问题
What's the recommended way to parse a shell-like command line in Java. By that I don't mean processing the options when they are already in array form (e.g. handling "-x" and such), there are loads of questions and answers about that already.
No, I mean the splitting of a full command string into "tokens". I need to convert a string such as:
user 123712378 suspend "They are \"bad guys\"" Or\ are\ they?
...to the list/array:
user
123712378
suspend
They are "bad guys"
Or are they?
I'm currently just doing a split on whitespace, but that obviously can't handle the quotes and escaped spaces.
(Quote handling is most important. Escaped spaces would be nice-to-have)

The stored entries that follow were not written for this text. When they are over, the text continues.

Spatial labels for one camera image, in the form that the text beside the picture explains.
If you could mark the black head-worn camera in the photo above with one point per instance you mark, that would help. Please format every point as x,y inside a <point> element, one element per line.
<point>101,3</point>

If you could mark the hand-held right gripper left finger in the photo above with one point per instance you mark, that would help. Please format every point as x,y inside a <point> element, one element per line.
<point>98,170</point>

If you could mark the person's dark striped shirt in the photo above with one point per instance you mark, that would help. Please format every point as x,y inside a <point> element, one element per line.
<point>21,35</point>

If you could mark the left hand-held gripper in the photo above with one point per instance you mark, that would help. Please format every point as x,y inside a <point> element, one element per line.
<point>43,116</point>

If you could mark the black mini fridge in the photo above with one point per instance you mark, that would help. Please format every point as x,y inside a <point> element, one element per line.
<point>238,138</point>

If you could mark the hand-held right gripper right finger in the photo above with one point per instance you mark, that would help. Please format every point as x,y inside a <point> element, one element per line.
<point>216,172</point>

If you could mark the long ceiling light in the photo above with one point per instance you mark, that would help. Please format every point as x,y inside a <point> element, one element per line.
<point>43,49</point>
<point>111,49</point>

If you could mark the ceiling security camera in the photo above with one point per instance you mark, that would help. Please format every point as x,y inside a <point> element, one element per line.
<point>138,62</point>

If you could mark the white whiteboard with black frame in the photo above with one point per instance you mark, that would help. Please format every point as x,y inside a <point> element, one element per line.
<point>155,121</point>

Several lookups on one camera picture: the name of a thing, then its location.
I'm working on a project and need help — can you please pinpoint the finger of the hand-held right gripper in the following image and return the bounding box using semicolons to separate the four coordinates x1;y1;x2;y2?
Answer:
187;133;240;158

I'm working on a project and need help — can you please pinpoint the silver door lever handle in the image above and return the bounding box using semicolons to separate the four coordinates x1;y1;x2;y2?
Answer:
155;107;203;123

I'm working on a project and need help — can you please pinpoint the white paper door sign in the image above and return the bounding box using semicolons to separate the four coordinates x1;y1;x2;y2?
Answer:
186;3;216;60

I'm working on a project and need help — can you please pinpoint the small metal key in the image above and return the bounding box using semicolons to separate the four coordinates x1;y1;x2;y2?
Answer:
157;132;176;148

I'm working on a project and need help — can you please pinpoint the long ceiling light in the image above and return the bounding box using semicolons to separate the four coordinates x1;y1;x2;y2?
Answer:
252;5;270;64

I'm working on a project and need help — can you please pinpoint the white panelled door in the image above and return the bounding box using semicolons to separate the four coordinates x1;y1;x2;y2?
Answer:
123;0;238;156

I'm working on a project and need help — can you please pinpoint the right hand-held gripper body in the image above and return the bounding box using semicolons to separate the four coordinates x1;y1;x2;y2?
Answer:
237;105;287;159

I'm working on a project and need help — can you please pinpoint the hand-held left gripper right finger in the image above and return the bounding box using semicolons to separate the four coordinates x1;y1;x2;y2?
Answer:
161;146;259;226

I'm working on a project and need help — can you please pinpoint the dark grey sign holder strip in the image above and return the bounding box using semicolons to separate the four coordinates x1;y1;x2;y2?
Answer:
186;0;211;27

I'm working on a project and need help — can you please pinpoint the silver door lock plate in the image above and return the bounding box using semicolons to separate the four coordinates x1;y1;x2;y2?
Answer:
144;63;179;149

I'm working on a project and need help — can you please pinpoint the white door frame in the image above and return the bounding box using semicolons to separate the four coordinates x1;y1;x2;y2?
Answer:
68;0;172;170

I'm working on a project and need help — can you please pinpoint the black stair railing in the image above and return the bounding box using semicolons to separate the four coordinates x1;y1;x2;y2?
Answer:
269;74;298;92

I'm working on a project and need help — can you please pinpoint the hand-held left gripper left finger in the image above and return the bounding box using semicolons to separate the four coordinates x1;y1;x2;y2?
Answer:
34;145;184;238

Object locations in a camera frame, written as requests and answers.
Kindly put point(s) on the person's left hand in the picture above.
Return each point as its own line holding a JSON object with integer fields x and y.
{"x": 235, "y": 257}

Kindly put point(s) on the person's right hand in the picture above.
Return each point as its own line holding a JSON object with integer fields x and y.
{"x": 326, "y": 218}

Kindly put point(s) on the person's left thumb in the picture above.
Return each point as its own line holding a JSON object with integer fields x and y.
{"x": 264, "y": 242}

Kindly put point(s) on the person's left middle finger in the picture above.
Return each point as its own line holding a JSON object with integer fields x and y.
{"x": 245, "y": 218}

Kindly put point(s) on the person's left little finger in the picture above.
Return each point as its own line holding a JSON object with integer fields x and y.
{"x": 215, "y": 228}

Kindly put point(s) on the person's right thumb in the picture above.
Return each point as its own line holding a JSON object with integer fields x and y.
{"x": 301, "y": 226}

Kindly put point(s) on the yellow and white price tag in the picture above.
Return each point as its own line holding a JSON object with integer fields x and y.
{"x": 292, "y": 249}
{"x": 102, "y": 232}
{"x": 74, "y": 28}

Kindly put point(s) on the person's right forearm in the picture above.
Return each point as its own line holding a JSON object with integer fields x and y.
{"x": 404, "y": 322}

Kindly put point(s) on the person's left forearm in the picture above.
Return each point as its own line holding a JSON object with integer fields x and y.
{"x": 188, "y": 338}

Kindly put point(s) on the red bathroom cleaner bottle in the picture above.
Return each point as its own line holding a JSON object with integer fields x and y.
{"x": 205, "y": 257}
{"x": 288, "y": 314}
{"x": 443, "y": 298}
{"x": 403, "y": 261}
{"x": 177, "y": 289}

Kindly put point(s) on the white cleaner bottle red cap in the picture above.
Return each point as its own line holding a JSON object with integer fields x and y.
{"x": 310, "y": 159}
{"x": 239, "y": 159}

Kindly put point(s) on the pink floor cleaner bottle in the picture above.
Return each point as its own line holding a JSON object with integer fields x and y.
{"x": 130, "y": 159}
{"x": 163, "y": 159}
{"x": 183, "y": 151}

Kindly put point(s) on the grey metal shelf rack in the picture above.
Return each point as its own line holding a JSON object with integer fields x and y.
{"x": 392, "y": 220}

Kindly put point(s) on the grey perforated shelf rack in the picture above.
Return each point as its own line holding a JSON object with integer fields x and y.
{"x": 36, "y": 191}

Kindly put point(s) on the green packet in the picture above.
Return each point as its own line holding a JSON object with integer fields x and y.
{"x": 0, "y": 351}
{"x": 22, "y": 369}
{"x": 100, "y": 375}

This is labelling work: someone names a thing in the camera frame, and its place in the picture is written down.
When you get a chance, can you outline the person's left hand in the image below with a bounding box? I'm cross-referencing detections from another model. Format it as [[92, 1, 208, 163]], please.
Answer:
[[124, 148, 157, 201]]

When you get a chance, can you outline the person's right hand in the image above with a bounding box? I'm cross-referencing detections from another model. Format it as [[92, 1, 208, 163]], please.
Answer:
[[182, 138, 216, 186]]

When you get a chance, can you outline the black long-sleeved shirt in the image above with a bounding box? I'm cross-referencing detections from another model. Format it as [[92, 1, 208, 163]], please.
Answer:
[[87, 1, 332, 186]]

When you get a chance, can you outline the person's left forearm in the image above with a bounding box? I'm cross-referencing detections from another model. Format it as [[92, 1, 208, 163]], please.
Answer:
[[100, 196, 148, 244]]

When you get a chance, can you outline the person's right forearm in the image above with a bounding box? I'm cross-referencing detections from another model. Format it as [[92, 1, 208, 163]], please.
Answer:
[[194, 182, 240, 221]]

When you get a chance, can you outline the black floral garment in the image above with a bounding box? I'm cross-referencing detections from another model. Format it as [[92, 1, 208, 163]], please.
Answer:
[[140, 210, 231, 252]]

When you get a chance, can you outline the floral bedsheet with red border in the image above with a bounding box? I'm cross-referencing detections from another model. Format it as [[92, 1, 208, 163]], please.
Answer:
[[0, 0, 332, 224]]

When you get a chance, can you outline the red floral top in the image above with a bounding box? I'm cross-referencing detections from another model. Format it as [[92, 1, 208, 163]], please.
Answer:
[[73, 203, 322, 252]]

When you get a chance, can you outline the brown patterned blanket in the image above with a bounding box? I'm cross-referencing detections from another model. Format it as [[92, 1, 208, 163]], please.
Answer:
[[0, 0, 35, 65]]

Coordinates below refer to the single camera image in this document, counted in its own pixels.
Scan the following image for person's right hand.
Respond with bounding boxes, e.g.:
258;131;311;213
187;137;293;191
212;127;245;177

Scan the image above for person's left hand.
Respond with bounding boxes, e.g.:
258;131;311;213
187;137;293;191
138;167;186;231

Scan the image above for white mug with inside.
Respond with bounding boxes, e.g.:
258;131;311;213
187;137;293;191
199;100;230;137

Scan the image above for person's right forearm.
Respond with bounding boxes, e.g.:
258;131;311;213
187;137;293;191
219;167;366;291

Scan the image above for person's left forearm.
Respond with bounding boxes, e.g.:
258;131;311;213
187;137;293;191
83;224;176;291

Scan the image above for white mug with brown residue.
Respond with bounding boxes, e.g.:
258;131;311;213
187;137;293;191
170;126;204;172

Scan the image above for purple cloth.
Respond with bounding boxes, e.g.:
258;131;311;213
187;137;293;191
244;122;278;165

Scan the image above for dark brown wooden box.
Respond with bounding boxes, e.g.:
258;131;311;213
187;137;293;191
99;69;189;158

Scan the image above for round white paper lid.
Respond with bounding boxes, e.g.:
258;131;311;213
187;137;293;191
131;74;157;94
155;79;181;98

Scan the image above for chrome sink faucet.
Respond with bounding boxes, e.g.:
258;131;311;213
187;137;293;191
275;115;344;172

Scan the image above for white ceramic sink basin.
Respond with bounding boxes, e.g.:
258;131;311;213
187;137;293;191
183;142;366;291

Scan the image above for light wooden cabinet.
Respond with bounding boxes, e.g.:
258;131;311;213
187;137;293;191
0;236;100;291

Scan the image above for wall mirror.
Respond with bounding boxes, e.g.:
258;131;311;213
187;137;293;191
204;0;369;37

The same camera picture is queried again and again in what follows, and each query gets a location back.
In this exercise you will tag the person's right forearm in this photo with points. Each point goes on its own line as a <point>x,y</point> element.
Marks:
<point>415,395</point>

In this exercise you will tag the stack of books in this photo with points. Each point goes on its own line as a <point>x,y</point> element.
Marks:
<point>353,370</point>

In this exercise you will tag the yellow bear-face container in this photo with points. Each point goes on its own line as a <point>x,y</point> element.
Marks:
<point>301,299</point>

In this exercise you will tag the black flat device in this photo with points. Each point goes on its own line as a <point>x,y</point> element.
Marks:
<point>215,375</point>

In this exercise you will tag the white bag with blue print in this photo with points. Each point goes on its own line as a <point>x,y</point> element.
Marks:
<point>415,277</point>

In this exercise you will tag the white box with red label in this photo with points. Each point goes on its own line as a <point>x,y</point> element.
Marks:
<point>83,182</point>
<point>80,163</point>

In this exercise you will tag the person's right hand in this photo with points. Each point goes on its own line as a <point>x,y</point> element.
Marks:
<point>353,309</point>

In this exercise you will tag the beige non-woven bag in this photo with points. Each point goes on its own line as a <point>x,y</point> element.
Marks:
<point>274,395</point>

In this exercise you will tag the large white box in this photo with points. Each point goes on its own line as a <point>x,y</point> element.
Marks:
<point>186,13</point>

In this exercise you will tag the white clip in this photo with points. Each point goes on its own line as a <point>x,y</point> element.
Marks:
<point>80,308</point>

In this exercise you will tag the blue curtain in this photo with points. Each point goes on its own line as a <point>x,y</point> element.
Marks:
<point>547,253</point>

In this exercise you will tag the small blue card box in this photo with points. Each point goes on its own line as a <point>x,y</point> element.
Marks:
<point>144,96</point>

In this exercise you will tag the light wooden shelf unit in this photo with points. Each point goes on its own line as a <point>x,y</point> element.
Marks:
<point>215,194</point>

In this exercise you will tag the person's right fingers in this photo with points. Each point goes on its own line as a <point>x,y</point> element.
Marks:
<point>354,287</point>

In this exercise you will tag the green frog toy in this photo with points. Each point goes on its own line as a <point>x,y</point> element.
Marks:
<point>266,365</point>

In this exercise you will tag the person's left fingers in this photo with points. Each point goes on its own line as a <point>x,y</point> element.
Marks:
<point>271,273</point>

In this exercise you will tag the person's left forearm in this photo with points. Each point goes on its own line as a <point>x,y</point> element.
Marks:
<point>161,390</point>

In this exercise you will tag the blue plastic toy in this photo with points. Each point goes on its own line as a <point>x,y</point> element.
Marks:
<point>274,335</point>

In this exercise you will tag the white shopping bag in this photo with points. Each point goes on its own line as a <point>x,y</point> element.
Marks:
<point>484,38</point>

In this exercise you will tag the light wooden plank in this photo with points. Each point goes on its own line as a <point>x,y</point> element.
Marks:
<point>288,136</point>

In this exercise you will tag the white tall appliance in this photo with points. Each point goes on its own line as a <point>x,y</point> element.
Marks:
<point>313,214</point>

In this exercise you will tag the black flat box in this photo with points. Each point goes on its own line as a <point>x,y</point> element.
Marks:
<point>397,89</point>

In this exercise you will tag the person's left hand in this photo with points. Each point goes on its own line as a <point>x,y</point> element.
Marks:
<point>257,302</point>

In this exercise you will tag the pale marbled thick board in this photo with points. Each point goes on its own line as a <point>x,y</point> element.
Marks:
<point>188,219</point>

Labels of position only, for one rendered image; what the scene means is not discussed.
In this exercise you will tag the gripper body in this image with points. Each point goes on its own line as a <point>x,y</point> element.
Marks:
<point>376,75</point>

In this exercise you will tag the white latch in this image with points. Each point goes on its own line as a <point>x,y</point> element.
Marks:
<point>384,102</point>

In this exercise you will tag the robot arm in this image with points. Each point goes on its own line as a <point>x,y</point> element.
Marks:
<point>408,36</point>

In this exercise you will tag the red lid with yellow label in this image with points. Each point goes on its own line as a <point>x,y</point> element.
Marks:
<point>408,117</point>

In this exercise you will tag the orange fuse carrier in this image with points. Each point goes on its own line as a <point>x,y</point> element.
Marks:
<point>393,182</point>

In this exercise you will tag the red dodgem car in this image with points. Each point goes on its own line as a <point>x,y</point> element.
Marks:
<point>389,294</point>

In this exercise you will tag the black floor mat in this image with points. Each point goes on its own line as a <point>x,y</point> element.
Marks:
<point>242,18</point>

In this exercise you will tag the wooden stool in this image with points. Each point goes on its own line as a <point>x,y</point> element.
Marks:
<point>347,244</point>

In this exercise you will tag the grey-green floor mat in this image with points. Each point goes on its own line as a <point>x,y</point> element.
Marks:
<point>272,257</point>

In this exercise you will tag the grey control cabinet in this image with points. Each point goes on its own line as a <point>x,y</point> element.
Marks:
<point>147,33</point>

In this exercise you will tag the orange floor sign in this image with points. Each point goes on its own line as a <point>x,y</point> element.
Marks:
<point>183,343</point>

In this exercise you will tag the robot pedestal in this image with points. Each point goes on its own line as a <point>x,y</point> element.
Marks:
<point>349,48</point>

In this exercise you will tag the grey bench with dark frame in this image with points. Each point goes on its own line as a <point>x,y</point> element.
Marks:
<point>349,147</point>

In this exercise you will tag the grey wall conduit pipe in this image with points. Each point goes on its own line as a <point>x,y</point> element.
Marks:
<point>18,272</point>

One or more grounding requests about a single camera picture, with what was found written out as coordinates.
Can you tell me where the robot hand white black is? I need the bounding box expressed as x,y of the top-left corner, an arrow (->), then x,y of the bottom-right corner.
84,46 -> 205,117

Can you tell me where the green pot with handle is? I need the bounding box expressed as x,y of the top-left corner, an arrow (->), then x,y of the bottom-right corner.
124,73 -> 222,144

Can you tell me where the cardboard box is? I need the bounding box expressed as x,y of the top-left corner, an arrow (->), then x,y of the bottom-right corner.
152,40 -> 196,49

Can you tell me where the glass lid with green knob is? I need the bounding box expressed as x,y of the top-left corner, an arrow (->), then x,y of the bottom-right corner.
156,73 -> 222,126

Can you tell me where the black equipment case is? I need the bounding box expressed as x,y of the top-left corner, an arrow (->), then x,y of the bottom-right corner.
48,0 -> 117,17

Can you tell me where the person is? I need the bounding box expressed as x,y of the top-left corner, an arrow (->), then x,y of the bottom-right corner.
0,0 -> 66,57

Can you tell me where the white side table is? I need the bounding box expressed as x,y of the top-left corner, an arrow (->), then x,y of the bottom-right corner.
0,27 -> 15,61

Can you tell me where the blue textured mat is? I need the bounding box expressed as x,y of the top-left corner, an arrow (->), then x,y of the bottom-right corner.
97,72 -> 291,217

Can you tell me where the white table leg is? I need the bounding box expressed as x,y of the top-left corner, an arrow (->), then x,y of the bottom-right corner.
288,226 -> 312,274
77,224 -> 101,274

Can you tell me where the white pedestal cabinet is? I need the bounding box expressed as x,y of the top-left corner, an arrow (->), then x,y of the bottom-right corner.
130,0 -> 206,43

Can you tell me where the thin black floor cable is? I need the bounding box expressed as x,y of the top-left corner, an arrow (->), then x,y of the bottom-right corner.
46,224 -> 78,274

Note: My command string is the input from a shell-like web interface. It's not built from main(String[] args)
回答1:
What you would need is to implement a finite automaton. You would need to read the string character by character and find the next state depending on your next or previous character.
For example a "
indicates start of a string but if it is preceded by an \
leaves the current state unchanged and reads until the next token that takes you to the next state.
I.e. essentially in your example you would have
read string -> read number
^ - - - |
You of course would need to define all the states and the special characters that affect or not affect your state.
To be honest I am not sure why you would want to provide such functionality to the end user.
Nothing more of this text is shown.